59  

Вот и все! Они на месте. Разведчики прыгают на низкую ветку и быстро взбираются наверх.

Спасены!

Мир тут же принимает нормальные очертания. Как приятно после такого долгого плавания в песчаных озерах пустынь и беспокойных морях спин почувствовать под ланками твердое дерево!

Они ободряют друг друга, обмениваясь ласками в едой. Убивают отбившуюся саранчу и съедают ее. Приемниками магнитных полей 12-й определяет их местоположение и дорогу к старому дубу. Вскоре отряд снова в пути. Чтобы миновать землю, где приливы саранчи еще накатывают на корни деревьев, муравьи идут по верху, с ветки на ветку.

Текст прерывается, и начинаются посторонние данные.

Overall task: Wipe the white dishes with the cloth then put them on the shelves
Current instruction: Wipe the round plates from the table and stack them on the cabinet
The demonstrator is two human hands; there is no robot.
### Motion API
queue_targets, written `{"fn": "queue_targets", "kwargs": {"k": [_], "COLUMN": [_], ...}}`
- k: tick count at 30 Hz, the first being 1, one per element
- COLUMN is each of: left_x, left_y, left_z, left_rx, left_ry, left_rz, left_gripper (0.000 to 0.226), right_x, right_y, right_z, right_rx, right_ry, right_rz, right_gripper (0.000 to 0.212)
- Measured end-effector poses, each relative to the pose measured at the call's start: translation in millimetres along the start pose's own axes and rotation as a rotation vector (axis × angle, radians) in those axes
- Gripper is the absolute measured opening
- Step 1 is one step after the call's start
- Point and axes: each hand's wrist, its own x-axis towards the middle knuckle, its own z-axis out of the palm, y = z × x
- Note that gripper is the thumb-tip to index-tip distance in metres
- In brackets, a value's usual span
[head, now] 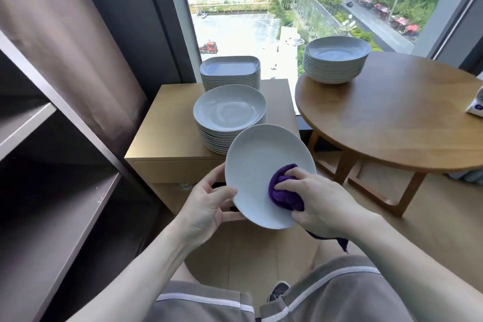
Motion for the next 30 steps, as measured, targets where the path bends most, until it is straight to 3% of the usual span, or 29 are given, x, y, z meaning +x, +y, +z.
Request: {"fn": "queue_targets", "kwargs": {"k": [7,13,17,22,30], "left_x": [-5,-8,-6,-2,1], "left_y": [-6,-13,-10,3,22], "left_z": [7,16,13,1,-14], "left_rx": [0.024,0.033,0.058,0.002,0.032], "left_ry": [-0.087,-0.166,-0.199,-0.196,-0.045], "left_rz": [-0.067,-0.091,-0.073,-0.025,0.049], "left_gripper": [0.077,0.070,0.065,0.062,0.067], "right_x": [6,4,1,-5,-8], "right_y": [13,-6,-26,-42,-24], "right_z": [-8,-6,-3,-2,-2], "right_rx": [0.034,0.094,0.152,0.172,0.042], "right_ry": [0.156,0.293,0.251,0.069,-0.091], "right_rz": [0.165,0.070,-0.069,-0.222,-0.134], "right_gripper": [0.063,0.064,0.064,0.063,0.065]}}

И, наконец, перед ними необъятное дерево. Если большие деревья можно уподобить башням крепости, то старый дуб – самая высокая и массивная из них. Его ствол такой огромный, что кажется плоским. Его ветви такие раскидистые, что закрывают небо. Тринадцать муравьев ступают на толстый бархатный ковер из лишайника, покрывающий северную сторону старого дуба.

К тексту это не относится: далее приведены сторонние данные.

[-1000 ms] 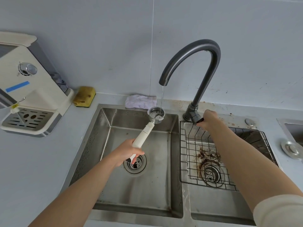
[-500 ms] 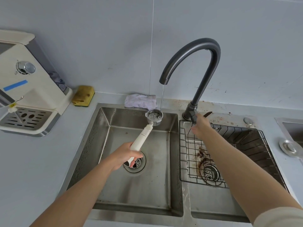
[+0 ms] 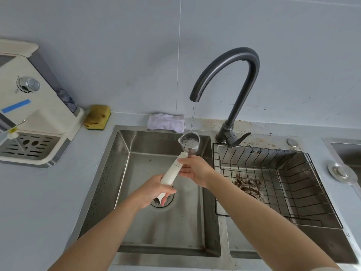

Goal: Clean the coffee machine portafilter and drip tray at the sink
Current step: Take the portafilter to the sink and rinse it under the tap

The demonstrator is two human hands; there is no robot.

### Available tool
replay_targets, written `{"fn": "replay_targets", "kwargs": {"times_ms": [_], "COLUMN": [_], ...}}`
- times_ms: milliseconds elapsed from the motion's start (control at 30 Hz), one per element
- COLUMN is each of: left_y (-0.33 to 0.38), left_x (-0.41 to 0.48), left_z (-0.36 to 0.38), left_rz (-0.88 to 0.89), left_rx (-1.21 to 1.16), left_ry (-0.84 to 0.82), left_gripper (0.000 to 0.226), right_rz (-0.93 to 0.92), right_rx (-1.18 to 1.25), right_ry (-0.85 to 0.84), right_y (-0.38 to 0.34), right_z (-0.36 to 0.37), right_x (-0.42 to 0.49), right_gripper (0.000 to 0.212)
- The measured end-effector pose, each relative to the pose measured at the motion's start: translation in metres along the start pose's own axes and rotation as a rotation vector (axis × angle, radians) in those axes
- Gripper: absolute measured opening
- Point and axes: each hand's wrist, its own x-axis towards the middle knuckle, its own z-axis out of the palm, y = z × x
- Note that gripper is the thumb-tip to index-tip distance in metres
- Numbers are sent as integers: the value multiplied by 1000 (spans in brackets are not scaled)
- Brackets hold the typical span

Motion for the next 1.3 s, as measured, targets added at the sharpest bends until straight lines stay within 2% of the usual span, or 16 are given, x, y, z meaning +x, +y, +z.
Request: {"fn": "replay_targets", "kwargs": {"times_ms": [267,400,867,1300], "left_y": [-3,-3,14,23], "left_x": [-4,-3,10,13], "left_z": [1,1,5,3], "left_rz": [-2,-5,4,78], "left_rx": [-62,-72,40,81], "left_ry": [-42,-48,-52,-18], "left_gripper": [24,19,15,26], "right_rz": [-50,-74,-187,-267], "right_rx": [15,23,41,56], "right_ry": [60,89,160,166], "right_y": [6,4,-8,-13], "right_z": [10,12,2,1], "right_x": [1,-1,-6,-5], "right_gripper": [19,25,15,21]}}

У муравьев существует поверье, что большому дубу двенадцать тысяч лет. Это много. Но дуб действительно какой-то особенный. В каждой поре его коры, листьев, цветов и желудей таится жизнь. Белоканцы встречают внизу целую дубовую фауну. Долгоносики-табачники буравят хоботками отверстия в желудях, чтобы снести туда свои крошечные яйца. Шпанские мухи с металлическим отливом на надкрыльях лакомятся еще нежными побегами, а личинки большого дубового жука-дровосека прогрызают галереи в центральной части коры. Гусеницы пяденицы подрастают в свернутых кулечком и перевязанных их родителями листьях.

Чуть подальше гусеницы зеленой дубовой листовертки висят в воздухе на ниточках, пытаясь дотянуться до нижних веток. Муравьи обрезают веревки и без дальнейших церемоний поедают гусениц. Когда еда висит на ветках, грех этим не воспользоваться. Если бы дерево умело говорить, оно сказало бы им спасибо.

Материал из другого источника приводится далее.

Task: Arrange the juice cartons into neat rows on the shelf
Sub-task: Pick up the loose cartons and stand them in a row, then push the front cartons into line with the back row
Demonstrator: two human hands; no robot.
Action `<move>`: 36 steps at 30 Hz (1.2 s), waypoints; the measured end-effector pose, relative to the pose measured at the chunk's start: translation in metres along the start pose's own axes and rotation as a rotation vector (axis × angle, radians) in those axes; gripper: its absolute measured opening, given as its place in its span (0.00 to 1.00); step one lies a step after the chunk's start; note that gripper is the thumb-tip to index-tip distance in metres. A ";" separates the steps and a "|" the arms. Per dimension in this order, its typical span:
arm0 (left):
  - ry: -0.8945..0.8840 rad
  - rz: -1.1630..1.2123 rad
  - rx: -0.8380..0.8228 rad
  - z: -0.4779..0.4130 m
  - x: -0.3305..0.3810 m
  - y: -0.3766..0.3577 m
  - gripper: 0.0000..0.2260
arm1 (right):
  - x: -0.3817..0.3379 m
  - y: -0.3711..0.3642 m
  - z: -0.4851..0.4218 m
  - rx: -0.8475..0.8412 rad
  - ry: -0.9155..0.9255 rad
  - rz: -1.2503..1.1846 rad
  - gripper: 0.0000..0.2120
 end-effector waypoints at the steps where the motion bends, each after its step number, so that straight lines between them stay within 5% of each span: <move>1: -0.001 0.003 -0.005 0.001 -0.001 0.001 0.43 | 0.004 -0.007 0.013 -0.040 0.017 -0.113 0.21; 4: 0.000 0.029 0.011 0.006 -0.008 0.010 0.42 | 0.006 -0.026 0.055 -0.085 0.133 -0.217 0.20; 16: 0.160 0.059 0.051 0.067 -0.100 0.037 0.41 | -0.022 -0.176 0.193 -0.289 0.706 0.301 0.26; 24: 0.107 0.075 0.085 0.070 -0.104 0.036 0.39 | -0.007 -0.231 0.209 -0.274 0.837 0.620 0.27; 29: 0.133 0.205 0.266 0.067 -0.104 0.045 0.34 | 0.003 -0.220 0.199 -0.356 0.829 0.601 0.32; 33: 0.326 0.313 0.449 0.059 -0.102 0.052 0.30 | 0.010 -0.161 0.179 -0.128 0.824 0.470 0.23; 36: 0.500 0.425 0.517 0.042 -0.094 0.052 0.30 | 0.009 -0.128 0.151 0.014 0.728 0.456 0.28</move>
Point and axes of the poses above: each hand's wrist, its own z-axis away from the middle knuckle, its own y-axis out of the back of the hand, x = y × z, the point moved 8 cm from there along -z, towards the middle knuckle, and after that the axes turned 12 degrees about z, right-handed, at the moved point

103-й думает о том, что муравьи – хищники по натуре. Они убивают и поедают любую добычу без малейших угрызений совести. Пальцы изменяют своей роли в экологическом цикле. Они не могут съесть животное, если видели, как его убивают. Да и едят они, кстати, только пищу, внешне не напоминающую о животном, из которого сделана. Все порезано, порублено, окрашено, перемешано и не поддается распознаванию. Пальцы делают вид, что неповинны ни в чем, даже в убийстве животных, которыми питаются.

Но на размышления времени нет. Перед ними полукругом, словно ступени лестницы, вокруг ствола выстраиваются грибы. Муравьи переводят дыхание и поднимаются.

103-й замечает знаки, вырезанные прямо на дереве: «Ришар любит Лиз» написано в сердце, пронзенном стрелой. 103-й не умеет расшифровывать пальцевское письмо, он понимает только, что нападение ножа сделало дереву больно. Стрела не вызвала рыданий у нарисованного сердца, а вот дерево от царапины заплакало оранжевыми слезами сока.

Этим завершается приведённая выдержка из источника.